WHAT TO PRODUCE =>
Select every line below containing the word "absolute".

DATA =>
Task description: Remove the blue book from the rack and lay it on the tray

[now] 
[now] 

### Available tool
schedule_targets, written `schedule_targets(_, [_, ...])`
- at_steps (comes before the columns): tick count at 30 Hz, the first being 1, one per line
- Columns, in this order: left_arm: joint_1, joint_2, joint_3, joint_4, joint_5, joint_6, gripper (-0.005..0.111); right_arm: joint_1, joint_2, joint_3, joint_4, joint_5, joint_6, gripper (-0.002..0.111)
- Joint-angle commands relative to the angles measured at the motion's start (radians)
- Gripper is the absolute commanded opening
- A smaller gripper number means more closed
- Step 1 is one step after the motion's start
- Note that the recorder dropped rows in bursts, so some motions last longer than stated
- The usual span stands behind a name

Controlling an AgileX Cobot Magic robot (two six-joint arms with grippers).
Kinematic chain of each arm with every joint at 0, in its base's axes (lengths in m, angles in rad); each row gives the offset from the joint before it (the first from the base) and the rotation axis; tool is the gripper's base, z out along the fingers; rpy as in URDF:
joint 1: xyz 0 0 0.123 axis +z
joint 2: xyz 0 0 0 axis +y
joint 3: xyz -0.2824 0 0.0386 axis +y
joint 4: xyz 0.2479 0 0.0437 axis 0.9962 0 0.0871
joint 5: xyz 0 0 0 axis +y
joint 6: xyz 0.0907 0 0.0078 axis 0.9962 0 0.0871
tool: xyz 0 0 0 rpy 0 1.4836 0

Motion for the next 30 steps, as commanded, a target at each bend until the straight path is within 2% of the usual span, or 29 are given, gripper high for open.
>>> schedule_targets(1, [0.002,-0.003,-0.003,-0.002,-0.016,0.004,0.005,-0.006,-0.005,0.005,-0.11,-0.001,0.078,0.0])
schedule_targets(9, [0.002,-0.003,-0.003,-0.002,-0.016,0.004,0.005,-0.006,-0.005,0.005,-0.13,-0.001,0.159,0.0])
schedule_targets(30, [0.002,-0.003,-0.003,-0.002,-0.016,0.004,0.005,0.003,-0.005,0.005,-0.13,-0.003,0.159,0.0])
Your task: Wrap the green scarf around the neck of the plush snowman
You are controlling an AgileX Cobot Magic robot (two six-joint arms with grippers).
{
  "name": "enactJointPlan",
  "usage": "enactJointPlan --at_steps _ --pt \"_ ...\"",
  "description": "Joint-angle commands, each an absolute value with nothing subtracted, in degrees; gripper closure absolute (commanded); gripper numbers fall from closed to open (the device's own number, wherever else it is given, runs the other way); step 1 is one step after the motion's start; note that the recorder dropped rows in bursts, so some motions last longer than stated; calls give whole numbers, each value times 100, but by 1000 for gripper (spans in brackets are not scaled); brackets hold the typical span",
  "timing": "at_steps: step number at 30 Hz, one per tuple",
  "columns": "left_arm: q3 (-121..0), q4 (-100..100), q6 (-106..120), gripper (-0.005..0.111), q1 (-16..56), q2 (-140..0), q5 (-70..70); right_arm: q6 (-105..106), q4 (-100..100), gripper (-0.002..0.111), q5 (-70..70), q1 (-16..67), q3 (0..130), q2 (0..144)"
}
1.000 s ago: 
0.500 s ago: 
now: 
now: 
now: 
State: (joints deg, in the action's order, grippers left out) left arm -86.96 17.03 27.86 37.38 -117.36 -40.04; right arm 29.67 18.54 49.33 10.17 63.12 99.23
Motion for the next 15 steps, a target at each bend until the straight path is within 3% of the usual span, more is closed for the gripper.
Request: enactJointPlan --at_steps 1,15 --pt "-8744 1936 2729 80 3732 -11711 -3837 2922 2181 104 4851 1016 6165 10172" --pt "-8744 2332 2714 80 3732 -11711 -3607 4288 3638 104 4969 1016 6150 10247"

TASK OUTPUT =>
- Gripper is the absolute commanded opening
  "description": "Joint-angle commands, each an absolute value with nothing subtracted, in degrees; gripper closure absolute (commanded); gripper numbers fall from closed to open (the device's own number, wherever else it is given, runs the other way); step 1 is one step after the motion's start; note that the recorder dropped rows in bursts, so some motions last longer than stated; calls give whole numbers, each value times 100, but by 1000 for gripper (spans in brackets are not scaled); brackets hold the typical span",

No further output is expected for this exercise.